7th Daimyō of Matsushiro Domain
- In office 1852–1866
- Monarchs: Shōgun Tokugawa Ieyoshi; Tokugawa Iesada; Tokugawa Ieshige;
- Preceded by: Sanada Yukitsura
- Succeeded by: Sanada Yukimoto

Personal details
- Born: January 30, 1836
- Died: November 21, 1869 (aged 33)
- Spouse(s): Haru, daughter of Matsudaira Yorihiro of Takamatsu Domain
- Parent: Sanada Yukiyoshi (father);

= Sanada Yukinori =

Sanada Yukinori (真田幸教) was the 7th Sanada daimyō of Matsushiro Domain in Shinano Province, Honshū, Japan (modern-day Nagano Prefecture), under the Bakumatsu period Tokugawa shogunate. His courtesy title was Shinano-no-kami, Izu-no-kami, and finally Ukyō-no-daifu, and his Court rank was Junior Fourth Rank, Lower Grade.

==Biography==
Sanada Yukinori was the eldest son of Sanada Yukiyoshi (1814-1844), the son and heir of Sanada Yukitsura, but as he was still a minor when his father died, his grandfather Sanada Yukitsura initially came out of retirement to act as regent. He assumed the duties of daimyō in 1852; however, the following year, the Perry Expedition landed at Uraga, demanding an end to Japan's national isolation policy. Matsushiro Domain was ordered to provide troops to guard the approaches to Edo from the south, and subsequently to guard Yokohama and to build and man the No.6 gun battery in Edo Bay. These demands were a severe strain on the domain's finances, and the domain's retainers were violently split between supporters of the Tokugawa shogunate and supporters of the imperial cause. Due to Yukinori's youth and poor health, he was barely able to prevent open conflict within the domain, and although the domain had a prominent reformer, Sakuma Shōzan, Yukinori was unable to prevent his assassination. In 1863, when Shogun Tokugawa Ieshige decided to go to Kyoto, Sanada Yorinori was ordered to report to Yokohama in person to take responsibility for the defenses of the Port of Yokohama. Unwilling to go, he decided to retire and in 1866, after reviewing several possible candidates, selected the eldest son of Date Munenari of Uwajima Domain as his heir.
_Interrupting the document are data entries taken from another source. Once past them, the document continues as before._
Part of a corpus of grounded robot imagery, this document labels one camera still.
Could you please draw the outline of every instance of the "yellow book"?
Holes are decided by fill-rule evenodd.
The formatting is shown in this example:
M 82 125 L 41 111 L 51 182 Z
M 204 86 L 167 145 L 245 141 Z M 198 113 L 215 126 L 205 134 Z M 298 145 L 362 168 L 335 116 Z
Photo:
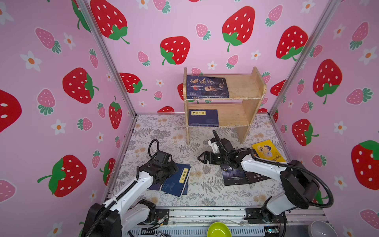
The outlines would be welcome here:
M 257 152 L 259 158 L 276 162 L 286 162 L 270 140 L 261 141 L 251 146 Z

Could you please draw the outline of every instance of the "green bowl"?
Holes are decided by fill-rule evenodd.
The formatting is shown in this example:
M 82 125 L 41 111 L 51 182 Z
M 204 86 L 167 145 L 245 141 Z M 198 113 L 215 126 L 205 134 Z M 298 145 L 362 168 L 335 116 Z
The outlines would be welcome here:
M 232 234 L 224 223 L 215 222 L 208 228 L 207 237 L 232 237 Z

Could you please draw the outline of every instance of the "pink wallpaper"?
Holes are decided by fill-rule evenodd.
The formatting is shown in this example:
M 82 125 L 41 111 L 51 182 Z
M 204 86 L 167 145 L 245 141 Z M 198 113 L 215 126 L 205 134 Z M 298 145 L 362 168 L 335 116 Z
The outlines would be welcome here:
M 0 236 L 78 236 L 102 201 L 131 116 L 88 30 L 70 0 L 0 0 Z
M 183 112 L 184 67 L 199 75 L 256 66 L 268 89 L 261 109 L 270 110 L 328 2 L 87 1 L 137 112 Z
M 277 114 L 292 157 L 331 188 L 324 212 L 341 237 L 379 236 L 377 9 L 369 0 L 339 5 Z

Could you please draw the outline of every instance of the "shelf board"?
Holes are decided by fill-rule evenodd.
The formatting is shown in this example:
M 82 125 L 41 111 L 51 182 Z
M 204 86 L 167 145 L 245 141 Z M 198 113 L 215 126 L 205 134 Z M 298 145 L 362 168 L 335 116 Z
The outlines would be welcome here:
M 188 109 L 217 110 L 219 127 L 249 126 L 242 104 L 189 104 Z

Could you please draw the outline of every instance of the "yellow label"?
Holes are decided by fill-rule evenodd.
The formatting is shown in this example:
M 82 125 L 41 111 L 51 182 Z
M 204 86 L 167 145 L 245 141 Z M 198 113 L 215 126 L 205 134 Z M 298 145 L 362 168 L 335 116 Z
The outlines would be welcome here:
M 183 173 L 182 173 L 182 176 L 180 177 L 180 180 L 179 180 L 179 183 L 183 184 L 184 181 L 186 180 L 186 176 L 188 174 L 188 169 L 187 168 L 184 168 L 183 169 Z
M 205 115 L 205 111 L 191 111 L 191 115 Z

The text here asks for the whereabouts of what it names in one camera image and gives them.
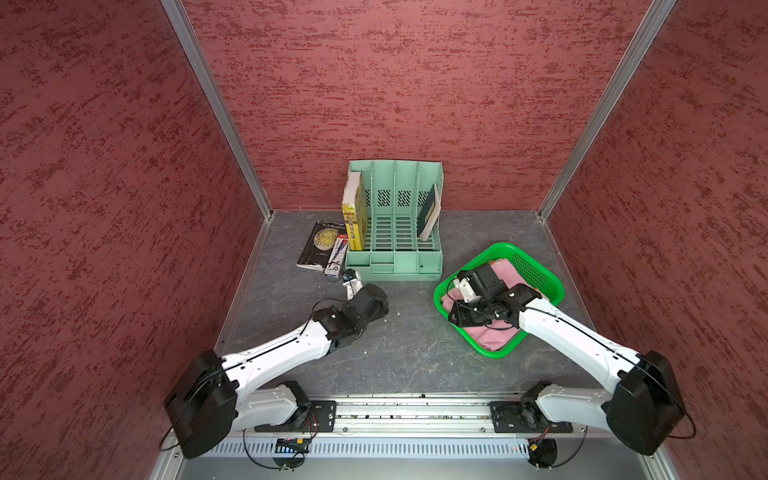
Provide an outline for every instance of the pink cloth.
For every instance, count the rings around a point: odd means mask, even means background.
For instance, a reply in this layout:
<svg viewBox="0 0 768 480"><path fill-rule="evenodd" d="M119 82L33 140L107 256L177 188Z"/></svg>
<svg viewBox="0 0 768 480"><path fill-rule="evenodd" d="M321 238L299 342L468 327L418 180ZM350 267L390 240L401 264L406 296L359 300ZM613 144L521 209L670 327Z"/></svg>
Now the pink cloth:
<svg viewBox="0 0 768 480"><path fill-rule="evenodd" d="M520 273L518 273L517 269L515 269L515 267L509 263L509 260L505 258L491 262L491 268L494 272L496 272L498 278L504 280L504 283L507 284L507 287L513 287L518 283L525 283L528 285L528 283L523 280L523 277L520 275ZM458 288L451 288L448 292L448 295L444 295L442 297L442 307L446 312L450 312L451 308L453 308L454 299L461 298L461 291L459 291ZM504 320L494 320L491 326L494 328L507 328L509 324ZM484 326L470 326L464 330L469 334L470 337L475 339L475 341L482 348L491 352L495 352L496 350L504 348L504 346L509 343L509 340L511 340L512 337L517 335L520 331L520 329L515 328L509 330L493 330L485 328Z"/></svg>

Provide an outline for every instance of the gray floor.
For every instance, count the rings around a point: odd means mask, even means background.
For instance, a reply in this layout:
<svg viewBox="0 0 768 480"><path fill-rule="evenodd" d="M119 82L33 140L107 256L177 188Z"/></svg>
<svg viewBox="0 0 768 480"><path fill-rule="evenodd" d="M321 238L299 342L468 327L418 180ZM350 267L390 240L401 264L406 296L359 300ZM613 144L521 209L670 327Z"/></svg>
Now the gray floor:
<svg viewBox="0 0 768 480"><path fill-rule="evenodd" d="M323 297L345 298L340 283L296 267L317 220L341 221L340 213L276 212L256 279L223 347L239 352L306 322ZM560 308L591 326L562 259L532 211L443 212L440 239L443 278L495 242L510 242L557 275L565 286ZM438 282L383 282L389 297L386 321L371 323L351 346L306 363L268 386L292 379L310 396L400 392L517 392L539 380L563 386L598 384L571 360L528 336L503 359L476 353L435 309Z"/></svg>

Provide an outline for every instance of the wire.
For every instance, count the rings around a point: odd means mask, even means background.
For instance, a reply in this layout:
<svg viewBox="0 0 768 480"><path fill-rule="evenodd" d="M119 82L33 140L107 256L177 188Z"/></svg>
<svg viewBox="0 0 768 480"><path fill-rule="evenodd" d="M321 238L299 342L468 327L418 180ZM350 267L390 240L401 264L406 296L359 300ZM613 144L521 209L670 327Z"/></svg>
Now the wire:
<svg viewBox="0 0 768 480"><path fill-rule="evenodd" d="M317 302L312 306L312 312L310 313L310 317L308 319L306 319L306 323L304 323L304 328L302 328L301 332L299 332L299 336L302 336L304 334L304 330L306 330L306 328L308 327L308 325L312 321L312 317L315 316L315 313L316 313L315 308L317 308L317 306L320 305L320 302L322 302L324 300L335 300L336 302L344 302L344 303L349 302L349 300L339 300L337 298L331 298L331 297L326 297L326 298L317 300Z"/></svg>
<svg viewBox="0 0 768 480"><path fill-rule="evenodd" d="M163 442L165 442L165 439L168 438L168 435L170 434L170 431L176 426L176 424L179 422L179 420L181 420L181 417L184 415L184 412L186 412L187 409L190 407L190 405L192 405L192 399L194 399L195 395L197 395L200 392L200 390L203 389L205 384L208 383L208 379L210 379L212 377L215 377L217 375L220 375L220 374L226 372L227 370L233 369L234 367L239 366L239 365L240 364L238 363L237 365L229 366L226 369L223 369L223 370L220 370L220 371L217 370L216 372L212 372L212 373L208 374L208 376L206 376L204 379L199 380L200 386L198 386L197 390L195 390L194 393L190 396L190 399L187 400L187 404L181 410L181 413L176 418L176 421L170 424L170 427L168 427L168 430L166 430L165 435L163 435L163 438L160 439L160 444L158 444L157 448L161 452L167 452L168 450L175 449L176 447L178 447L180 445L180 443L177 442L176 445L171 445L170 447L163 448Z"/></svg>
<svg viewBox="0 0 768 480"><path fill-rule="evenodd" d="M317 421L317 417L315 417L314 413L310 413L313 419L315 419L315 433L314 435L310 435L310 443L317 437L317 432L320 431L320 422Z"/></svg>
<svg viewBox="0 0 768 480"><path fill-rule="evenodd" d="M315 417L314 413L310 413L309 415L306 416L306 423L307 423L308 430L312 431L312 423L310 423L310 415L315 420L315 432L310 434L310 440L306 443L307 451L309 451L309 445L312 443L315 437L317 437L317 433L320 430L320 423L317 421L317 417ZM253 463L255 463L256 465L260 466L261 468L268 468L269 470L282 470L283 469L282 467L270 467L268 465L261 464L256 460L254 460L252 456L250 456L250 453L248 452L248 446L245 443L245 431L246 429L243 429L243 448L245 449L246 455L248 455L248 459ZM294 447L290 445L281 445L281 446L284 447L285 449L293 450L295 452L293 454L293 457L291 457L290 459L291 462L295 460L298 455L301 455L301 459L298 461L298 463L292 464L288 466L288 468L299 468L301 465L304 465L304 461L306 460L306 454L304 452L300 452L299 450L296 450Z"/></svg>
<svg viewBox="0 0 768 480"><path fill-rule="evenodd" d="M268 468L269 470L280 470L280 467L270 467L268 465L262 465L256 460L253 459L252 456L250 456L250 452L248 452L248 445L245 443L245 429L243 429L243 448L245 449L245 454L248 455L248 459L255 463L256 465L260 466L261 468Z"/></svg>
<svg viewBox="0 0 768 480"><path fill-rule="evenodd" d="M557 467L561 467L561 466L565 465L566 463L568 463L568 462L570 462L571 460L573 460L573 459L574 459L574 457L575 457L575 456L576 456L576 454L579 452L579 450L581 450L581 446L584 444L584 440L586 440L586 439L587 439L587 430L589 430L589 427L586 427L586 426L585 426L585 427L584 427L584 436L583 436L583 437L581 437L581 443L579 443L579 444L578 444L578 447L576 448L576 452L573 452L573 453L571 454L571 456L570 456L570 457L568 457L568 459L567 459L567 460L564 460L563 462L560 462L560 463L558 463L557 465L553 465L553 466L551 466L550 468L557 468Z"/></svg>
<svg viewBox="0 0 768 480"><path fill-rule="evenodd" d="M547 429L544 430L544 433L542 433L540 437L538 437L537 439L533 439L534 442L538 440L538 443L536 445L541 445L541 442L544 440L544 437L547 436L547 434L549 433L549 429L550 427L547 427Z"/></svg>
<svg viewBox="0 0 768 480"><path fill-rule="evenodd" d="M540 313L543 313L543 314L545 314L545 315L549 315L549 316L551 316L552 318L555 318L555 319L558 319L558 320L560 320L560 321L562 321L562 322L565 322L565 324L566 324L566 325L568 325L568 326L570 326L571 328L573 328L573 329L575 329L575 330L577 330L577 331L579 331L579 332L583 333L585 336L587 336L587 337L589 337L590 339L592 339L593 341L595 341L595 342L596 342L598 345L602 346L602 347L603 347L603 348L605 348L607 351L609 351L609 352L613 353L614 355L616 355L617 357L621 358L621 359L622 359L622 360L624 360L625 362L628 362L628 363L630 363L630 364L631 364L633 367L637 367L637 369L638 369L638 370L640 370L640 371L641 371L642 373L644 373L645 375L647 375L647 376L648 376L648 378L650 378L651 380L653 380L654 382L656 382L656 384L657 384L657 385L659 385L659 387L661 387L661 389L662 389L662 390L664 390L664 393L666 393L666 394L667 394L667 396L668 396L670 399L672 399L672 401L673 401L673 402L675 402L675 405L677 405L677 408L679 408L679 409L680 409L680 411L683 413L683 416L688 418L688 421L690 422L690 426L691 426L691 428L693 429L693 432L692 432L692 433L690 433L689 435L667 435L667 437L668 437L668 438L670 438L670 439L677 439L677 440L690 440L690 439L692 439L693 437L695 437L695 436L696 436L696 434L697 434L697 432L698 432L698 429L697 429L697 427L696 427L696 422L694 422L694 418L693 418L692 416L690 416L690 413L688 413L688 410L687 410L687 409L686 409L686 408L683 406L683 403L682 403L682 402L680 402L680 401L679 401L679 400L678 400L678 399L677 399L677 398L676 398L674 395L672 395L672 394L670 393L670 391L669 391L669 390L667 390L667 387L665 387L664 385L662 385L662 384L661 384L661 382L659 382L658 380L656 380L656 377L652 376L652 375L651 375L651 374L650 374L650 373L649 373L649 372L648 372L646 369L644 369L643 367L639 366L637 363L633 362L632 360L629 360L627 357L625 357L625 356L621 355L619 352L617 352L616 350L612 349L611 347L609 347L609 346L605 345L605 344L604 344L604 343L602 343L600 340L598 340L598 339L594 338L593 336L589 335L589 334L588 334L588 333L586 333L585 331L583 331L583 330L581 330L580 328L576 327L576 326L575 326L575 325L573 325L571 322L568 322L566 319L564 319L564 318L562 318L562 317L560 317L560 316L557 316L557 315L555 315L555 314L553 314L553 313L550 313L550 312L546 312L546 311L544 311L544 310L540 310L540 309L538 309L538 308L534 308L534 307L532 307L532 306L526 306L525 308L529 308L529 309L531 309L531 310L534 310L534 311L536 311L536 312L540 312ZM646 361L646 362L647 362L649 365L653 366L653 367L654 367L656 370L659 370L659 371L660 371L659 367L655 366L655 365L654 365L653 363L651 363L651 362L648 362L647 360L645 360L645 361Z"/></svg>
<svg viewBox="0 0 768 480"><path fill-rule="evenodd" d="M464 308L466 308L467 310L469 310L472 313L477 313L478 312L477 310L474 310L474 309L470 308L469 306L465 305L463 299L459 300L459 299L453 298L451 296L451 293L450 293L450 287L451 287L451 283L449 282L448 286L446 286L446 288L445 288L445 296L447 296L449 299L453 300L454 304L459 305L459 306L463 306ZM513 328L516 328L515 326L508 326L508 327L505 327L505 328L496 328L494 326L489 326L487 323L483 323L482 326L484 326L485 328L490 329L490 330L496 330L497 332L504 332L506 330L511 330Z"/></svg>

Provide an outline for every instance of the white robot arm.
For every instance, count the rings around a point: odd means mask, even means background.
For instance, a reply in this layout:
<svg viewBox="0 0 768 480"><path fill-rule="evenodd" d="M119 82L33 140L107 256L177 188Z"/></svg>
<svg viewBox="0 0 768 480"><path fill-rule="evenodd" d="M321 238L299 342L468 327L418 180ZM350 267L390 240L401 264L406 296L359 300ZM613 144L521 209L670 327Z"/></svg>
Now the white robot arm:
<svg viewBox="0 0 768 480"><path fill-rule="evenodd" d="M259 425L300 429L310 402L295 382L273 389L262 385L358 339L373 320L388 313L384 292L363 286L348 270L352 298L339 309L314 312L301 327L253 349L219 358L200 354L165 399L165 409L186 458L216 446L231 431Z"/></svg>
<svg viewBox="0 0 768 480"><path fill-rule="evenodd" d="M575 389L540 382L521 398L529 425L576 422L613 432L643 455L653 454L683 418L685 408L670 363L643 356L572 319L531 287L508 288L489 264L460 272L449 320L457 326L503 319L552 345L593 376L602 389Z"/></svg>

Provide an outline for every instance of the book cover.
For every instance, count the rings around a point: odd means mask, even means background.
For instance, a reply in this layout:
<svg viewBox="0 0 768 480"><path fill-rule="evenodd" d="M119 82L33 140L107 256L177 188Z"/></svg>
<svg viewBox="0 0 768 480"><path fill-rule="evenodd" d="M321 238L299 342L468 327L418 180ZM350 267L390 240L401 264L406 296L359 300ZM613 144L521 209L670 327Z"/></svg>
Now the book cover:
<svg viewBox="0 0 768 480"><path fill-rule="evenodd" d="M336 244L336 238L340 234L346 235L346 228L343 223L327 222L324 220L315 223L312 234L306 241L296 266L319 272L325 270L331 257L333 246Z"/></svg>
<svg viewBox="0 0 768 480"><path fill-rule="evenodd" d="M368 208L361 172L349 172L341 202L350 250L362 250L368 232Z"/></svg>
<svg viewBox="0 0 768 480"><path fill-rule="evenodd" d="M433 184L432 189L429 191L429 195L427 195L427 199L424 202L424 206L419 212L419 217L416 219L416 232L419 236L419 240L422 242L427 241L439 216L440 189L437 184Z"/></svg>
He was married to a daughter of Matsudaira Yorihiro of Takamatsu Domain, but had no heir. However, after his retirement, he quickly had four sons by as many concubines, and one of these sons, Sanada Yukiyo (1870-1948) was ennobled with the title of baron (danshaku) for his services in the First Sino-Japanese War. Sanada Yukinori died in 1869 at the age of 34.